A dependency is a third-party bit of software that was probably written by someone else and ideally solves a single problem for you.

A package manager is a system that will manage your project dependencies

Npm and yarn are package managers that can be used to interact with packages. We can tell npm to grab a package from its registry of all the packages published to it. Then the package is stored inside the node_modules folder.

We can also use package.json to list out all the dependencies our project needs and just use npm install to install all the packages at once.

Yarn came later because npm was kind of slow. Yarn sits on top of npm, adds caching and other things that were missing in npm, though npm caught up to the new features.

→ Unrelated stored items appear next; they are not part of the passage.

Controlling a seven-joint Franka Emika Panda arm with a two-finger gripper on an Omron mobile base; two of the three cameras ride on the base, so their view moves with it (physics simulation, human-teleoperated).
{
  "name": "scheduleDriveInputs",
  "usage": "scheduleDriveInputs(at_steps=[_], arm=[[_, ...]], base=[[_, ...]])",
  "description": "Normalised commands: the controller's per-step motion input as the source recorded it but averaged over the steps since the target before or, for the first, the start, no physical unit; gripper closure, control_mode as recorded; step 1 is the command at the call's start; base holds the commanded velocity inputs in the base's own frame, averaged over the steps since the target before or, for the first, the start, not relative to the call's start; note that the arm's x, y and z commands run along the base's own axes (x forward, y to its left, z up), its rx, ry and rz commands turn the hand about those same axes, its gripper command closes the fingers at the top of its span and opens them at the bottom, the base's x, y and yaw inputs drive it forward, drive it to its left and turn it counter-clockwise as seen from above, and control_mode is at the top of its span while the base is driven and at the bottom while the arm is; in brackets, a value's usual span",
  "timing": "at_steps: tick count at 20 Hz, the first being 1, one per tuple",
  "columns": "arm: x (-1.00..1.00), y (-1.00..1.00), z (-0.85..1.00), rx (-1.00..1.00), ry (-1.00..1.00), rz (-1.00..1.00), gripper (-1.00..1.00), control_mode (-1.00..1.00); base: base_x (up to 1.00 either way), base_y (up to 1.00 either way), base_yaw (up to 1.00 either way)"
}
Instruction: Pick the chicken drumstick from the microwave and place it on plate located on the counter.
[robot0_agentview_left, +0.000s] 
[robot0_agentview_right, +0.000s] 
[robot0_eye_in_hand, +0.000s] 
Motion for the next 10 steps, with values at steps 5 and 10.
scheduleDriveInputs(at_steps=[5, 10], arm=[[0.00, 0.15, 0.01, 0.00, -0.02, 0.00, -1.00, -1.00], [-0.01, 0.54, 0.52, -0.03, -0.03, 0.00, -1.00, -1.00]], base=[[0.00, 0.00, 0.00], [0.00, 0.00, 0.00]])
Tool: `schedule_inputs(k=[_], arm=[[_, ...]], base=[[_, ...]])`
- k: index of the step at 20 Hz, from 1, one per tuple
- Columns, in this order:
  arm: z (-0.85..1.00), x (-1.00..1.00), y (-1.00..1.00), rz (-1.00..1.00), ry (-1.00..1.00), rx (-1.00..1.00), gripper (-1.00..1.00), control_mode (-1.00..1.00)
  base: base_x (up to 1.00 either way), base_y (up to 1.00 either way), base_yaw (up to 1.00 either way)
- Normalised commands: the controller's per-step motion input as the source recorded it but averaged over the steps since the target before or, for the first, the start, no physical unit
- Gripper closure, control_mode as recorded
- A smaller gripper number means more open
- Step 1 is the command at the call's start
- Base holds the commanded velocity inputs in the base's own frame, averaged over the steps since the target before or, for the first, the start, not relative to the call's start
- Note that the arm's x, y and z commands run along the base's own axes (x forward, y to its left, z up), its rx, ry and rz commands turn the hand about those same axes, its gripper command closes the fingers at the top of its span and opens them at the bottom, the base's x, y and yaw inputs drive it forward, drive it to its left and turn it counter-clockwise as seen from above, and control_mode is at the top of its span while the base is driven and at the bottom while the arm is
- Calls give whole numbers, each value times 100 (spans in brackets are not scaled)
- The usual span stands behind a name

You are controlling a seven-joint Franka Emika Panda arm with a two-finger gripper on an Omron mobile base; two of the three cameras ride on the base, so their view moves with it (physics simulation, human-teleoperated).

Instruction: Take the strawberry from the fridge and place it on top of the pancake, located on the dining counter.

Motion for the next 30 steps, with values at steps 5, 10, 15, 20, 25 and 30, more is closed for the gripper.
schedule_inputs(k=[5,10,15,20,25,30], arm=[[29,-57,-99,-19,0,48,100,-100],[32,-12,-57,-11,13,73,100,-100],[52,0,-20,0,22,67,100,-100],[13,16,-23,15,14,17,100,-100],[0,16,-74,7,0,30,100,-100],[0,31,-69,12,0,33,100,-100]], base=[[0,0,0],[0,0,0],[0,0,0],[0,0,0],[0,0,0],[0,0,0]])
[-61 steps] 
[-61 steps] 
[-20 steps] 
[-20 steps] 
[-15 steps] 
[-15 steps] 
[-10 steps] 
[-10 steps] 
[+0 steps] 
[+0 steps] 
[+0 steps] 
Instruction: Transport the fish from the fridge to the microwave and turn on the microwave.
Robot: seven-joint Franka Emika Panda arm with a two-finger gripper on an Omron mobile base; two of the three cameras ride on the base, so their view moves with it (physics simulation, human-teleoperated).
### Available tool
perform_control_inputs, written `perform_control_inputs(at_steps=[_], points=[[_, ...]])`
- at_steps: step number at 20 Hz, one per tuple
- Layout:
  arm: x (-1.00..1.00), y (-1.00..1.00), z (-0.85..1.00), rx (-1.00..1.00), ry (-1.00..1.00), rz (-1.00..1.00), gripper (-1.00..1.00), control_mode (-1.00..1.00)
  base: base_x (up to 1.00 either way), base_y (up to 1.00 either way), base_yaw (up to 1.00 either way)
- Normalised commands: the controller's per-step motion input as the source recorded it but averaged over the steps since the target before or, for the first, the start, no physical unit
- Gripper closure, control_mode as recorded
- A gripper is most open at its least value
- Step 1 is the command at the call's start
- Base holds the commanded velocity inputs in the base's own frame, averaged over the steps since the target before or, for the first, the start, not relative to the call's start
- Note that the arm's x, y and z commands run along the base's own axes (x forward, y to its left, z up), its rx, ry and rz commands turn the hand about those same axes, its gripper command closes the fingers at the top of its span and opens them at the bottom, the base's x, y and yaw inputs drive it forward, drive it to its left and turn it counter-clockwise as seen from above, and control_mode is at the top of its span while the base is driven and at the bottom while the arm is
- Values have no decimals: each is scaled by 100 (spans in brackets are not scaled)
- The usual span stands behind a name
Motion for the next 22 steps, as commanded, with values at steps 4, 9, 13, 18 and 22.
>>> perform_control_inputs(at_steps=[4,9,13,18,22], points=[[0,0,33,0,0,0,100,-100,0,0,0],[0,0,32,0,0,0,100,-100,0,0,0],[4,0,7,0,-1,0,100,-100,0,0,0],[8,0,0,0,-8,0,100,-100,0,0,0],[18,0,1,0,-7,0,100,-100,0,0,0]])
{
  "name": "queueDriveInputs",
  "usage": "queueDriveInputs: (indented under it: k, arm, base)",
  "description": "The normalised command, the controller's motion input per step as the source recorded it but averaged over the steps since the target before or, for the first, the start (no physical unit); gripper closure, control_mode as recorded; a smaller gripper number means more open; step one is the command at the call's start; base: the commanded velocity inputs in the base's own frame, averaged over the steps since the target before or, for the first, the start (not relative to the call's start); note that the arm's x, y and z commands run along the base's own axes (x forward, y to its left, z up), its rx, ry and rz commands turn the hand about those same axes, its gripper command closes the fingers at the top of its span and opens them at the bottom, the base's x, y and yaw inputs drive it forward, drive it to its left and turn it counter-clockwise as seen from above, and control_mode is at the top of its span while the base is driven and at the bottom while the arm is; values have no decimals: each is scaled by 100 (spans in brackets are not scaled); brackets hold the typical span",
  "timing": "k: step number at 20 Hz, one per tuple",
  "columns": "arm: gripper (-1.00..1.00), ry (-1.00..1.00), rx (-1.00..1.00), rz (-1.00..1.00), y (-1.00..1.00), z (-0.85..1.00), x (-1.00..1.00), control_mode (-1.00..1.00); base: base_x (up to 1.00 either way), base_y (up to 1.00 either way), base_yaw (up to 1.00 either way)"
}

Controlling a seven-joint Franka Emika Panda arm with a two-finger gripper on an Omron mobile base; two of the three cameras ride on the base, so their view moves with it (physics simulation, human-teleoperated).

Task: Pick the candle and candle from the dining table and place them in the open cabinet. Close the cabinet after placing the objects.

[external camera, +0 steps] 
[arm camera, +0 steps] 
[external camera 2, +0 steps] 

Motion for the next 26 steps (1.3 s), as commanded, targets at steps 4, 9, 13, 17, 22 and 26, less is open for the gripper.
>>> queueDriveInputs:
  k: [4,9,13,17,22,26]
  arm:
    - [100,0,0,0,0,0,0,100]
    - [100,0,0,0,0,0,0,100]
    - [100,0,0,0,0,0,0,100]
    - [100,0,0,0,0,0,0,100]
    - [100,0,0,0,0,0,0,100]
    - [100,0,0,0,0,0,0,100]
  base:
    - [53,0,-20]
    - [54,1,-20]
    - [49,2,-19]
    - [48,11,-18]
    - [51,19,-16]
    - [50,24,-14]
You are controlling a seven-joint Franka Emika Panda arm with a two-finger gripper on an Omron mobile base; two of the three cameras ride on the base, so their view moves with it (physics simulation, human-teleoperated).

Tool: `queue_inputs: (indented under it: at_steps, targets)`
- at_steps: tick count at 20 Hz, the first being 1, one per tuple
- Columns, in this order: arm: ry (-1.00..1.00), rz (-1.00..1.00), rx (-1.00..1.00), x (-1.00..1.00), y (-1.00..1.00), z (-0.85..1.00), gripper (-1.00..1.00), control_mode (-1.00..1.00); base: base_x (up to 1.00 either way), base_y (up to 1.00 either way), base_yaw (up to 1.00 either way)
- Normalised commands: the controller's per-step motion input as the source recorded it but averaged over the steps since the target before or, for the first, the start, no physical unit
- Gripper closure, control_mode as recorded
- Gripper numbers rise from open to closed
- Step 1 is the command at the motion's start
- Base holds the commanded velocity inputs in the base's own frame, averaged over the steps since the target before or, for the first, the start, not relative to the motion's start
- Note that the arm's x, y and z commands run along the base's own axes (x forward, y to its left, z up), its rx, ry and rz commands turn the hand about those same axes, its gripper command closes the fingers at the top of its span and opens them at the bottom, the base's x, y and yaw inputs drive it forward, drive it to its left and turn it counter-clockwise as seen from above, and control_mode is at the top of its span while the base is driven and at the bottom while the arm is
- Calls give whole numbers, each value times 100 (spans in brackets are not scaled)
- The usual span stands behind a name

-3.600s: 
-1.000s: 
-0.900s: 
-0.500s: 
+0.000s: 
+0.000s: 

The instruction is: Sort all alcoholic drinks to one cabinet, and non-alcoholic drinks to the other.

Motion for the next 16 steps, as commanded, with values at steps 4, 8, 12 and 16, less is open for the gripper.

Semantic Versioning(semver) to manage packages -

React 16.1.3

16 is major version change(breaking changes)

1 is minor version change(non breaking changes)

3 is a Patch, a bug fix

npm uses the tilde (~) and caret (^) to designate which patch and minor versions to use respectively.

^3.9.2 means to install 3.\.**

~3.9.2 means to install 3.9.*

Dependency Tree

There exists a dependency tree in npm, i.e. one package is dependent on another thus creating a whole tree of dependencies.

Lock files(package-lock.json) are intended to pin down, or lock, all versions for the entire dependency tree at the time that the lock file is created. Lock files should be kept in your codebase.

Another interesting feature of npm is npx - We can type in a package name that can run the package manager without ever installing.

Conclusion

In conclusion, package managers are great for maintaining and using dependencies in your project.